Content starts

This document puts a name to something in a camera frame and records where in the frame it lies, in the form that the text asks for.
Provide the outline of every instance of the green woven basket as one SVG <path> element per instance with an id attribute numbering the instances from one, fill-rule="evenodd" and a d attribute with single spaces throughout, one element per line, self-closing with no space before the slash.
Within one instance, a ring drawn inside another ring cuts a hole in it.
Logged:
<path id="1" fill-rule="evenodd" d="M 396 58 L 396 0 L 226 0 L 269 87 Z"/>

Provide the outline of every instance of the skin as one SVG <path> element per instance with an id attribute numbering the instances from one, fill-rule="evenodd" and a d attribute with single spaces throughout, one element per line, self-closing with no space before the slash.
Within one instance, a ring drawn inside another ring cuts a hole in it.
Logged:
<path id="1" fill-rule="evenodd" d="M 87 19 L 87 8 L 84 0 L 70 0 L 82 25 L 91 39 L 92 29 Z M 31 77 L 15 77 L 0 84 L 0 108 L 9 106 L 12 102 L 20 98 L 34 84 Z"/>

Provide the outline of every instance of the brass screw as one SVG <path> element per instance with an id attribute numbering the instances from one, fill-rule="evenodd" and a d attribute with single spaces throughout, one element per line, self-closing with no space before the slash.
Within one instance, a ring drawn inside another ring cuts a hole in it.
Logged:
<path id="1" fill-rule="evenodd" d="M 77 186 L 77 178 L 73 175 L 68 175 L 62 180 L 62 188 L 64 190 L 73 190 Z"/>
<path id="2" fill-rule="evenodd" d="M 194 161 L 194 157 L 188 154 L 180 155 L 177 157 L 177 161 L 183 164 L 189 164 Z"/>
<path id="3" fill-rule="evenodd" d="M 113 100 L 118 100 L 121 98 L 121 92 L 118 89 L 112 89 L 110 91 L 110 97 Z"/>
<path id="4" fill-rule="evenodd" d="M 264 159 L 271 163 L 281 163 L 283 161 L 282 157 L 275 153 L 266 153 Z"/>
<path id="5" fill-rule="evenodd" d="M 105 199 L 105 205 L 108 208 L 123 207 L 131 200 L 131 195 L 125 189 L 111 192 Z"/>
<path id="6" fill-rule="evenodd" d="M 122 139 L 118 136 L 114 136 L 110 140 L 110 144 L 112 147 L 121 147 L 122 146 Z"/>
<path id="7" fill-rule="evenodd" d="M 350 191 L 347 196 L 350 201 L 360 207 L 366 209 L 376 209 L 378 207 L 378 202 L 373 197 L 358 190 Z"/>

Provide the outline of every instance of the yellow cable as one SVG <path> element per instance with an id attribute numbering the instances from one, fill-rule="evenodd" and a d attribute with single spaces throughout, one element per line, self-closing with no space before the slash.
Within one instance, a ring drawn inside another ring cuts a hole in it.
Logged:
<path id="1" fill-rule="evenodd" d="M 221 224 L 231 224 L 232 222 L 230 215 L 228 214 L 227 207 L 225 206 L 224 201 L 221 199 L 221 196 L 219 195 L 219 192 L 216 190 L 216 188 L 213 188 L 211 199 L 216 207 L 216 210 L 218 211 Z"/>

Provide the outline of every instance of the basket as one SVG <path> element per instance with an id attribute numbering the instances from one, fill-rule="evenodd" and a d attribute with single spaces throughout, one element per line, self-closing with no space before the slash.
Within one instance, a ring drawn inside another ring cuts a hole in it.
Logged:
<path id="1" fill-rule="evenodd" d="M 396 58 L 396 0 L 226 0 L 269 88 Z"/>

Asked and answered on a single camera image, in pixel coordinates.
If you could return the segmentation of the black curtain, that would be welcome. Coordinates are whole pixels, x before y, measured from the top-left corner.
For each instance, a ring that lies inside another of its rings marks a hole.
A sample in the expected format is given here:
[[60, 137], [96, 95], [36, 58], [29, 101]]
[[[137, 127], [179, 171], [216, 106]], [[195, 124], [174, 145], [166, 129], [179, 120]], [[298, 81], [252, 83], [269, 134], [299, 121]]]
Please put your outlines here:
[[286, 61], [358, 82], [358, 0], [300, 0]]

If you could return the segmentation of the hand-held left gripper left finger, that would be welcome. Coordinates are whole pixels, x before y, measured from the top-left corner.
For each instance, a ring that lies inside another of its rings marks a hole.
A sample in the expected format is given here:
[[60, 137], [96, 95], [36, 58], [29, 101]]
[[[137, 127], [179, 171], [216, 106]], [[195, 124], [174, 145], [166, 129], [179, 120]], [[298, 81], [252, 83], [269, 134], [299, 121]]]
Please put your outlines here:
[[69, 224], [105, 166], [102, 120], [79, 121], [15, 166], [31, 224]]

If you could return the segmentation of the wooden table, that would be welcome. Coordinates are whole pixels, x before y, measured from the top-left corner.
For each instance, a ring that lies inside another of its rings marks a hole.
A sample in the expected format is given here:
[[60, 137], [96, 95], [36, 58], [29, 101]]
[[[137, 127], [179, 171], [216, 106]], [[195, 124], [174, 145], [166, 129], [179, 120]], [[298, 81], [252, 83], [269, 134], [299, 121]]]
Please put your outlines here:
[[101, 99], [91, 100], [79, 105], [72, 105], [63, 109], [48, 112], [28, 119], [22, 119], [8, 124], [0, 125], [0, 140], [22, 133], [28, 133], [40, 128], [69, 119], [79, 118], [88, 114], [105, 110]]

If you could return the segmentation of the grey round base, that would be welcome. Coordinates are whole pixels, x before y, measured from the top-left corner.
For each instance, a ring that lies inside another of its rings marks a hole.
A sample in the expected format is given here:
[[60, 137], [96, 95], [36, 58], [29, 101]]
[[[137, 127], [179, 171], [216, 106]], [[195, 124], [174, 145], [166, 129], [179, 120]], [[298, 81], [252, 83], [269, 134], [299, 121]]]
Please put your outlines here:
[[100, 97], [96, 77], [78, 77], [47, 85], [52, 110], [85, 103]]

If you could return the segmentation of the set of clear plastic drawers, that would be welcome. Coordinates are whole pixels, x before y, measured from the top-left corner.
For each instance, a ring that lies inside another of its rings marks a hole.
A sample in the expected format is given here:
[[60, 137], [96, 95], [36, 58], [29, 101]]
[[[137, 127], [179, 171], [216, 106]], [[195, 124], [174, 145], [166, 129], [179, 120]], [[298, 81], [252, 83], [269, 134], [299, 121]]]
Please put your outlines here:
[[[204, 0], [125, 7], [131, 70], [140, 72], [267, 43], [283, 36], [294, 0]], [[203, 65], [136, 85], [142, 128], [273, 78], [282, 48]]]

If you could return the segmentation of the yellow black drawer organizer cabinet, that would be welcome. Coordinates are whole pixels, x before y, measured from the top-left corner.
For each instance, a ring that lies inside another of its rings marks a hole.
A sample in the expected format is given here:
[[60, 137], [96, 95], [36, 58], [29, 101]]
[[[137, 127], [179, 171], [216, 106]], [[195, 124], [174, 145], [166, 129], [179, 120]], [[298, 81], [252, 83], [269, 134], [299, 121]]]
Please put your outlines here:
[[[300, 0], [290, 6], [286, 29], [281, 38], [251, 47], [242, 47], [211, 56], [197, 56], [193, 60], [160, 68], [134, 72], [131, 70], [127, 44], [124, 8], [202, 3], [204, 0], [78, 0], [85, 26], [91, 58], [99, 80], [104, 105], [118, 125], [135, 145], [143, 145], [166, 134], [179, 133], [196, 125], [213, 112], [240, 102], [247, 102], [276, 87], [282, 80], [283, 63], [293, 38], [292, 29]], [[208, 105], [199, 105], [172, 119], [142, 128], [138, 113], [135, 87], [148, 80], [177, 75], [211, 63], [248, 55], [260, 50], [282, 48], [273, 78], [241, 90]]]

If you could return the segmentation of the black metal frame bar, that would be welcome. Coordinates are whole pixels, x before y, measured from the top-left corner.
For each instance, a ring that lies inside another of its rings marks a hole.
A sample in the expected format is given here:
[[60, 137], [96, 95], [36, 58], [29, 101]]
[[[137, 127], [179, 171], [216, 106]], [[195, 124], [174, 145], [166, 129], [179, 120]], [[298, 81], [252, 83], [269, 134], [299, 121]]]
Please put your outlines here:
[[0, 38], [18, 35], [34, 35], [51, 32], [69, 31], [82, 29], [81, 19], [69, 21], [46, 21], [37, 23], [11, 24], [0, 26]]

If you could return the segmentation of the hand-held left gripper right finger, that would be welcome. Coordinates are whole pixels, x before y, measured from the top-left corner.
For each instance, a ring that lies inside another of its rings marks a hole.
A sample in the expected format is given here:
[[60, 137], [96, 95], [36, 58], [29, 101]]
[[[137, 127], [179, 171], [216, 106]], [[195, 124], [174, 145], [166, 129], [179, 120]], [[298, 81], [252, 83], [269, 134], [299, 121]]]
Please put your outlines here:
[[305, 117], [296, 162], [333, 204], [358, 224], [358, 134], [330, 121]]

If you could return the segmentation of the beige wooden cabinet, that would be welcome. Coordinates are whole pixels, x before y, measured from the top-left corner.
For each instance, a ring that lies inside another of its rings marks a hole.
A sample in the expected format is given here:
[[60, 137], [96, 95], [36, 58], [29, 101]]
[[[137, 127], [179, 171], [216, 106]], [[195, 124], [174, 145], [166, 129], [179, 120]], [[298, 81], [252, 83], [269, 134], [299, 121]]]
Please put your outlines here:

Content ends

# Your objective
What lines of the material above hold the string "frame"? Please copy them.

# Worked solution
This document puts a name to something in a camera frame and records where in the frame it lies, in the form that the text asks for.
If you could return the segmentation of the black metal frame bar, that would be welcome. Coordinates are whole pixels, x before y, measured from the top-left corner.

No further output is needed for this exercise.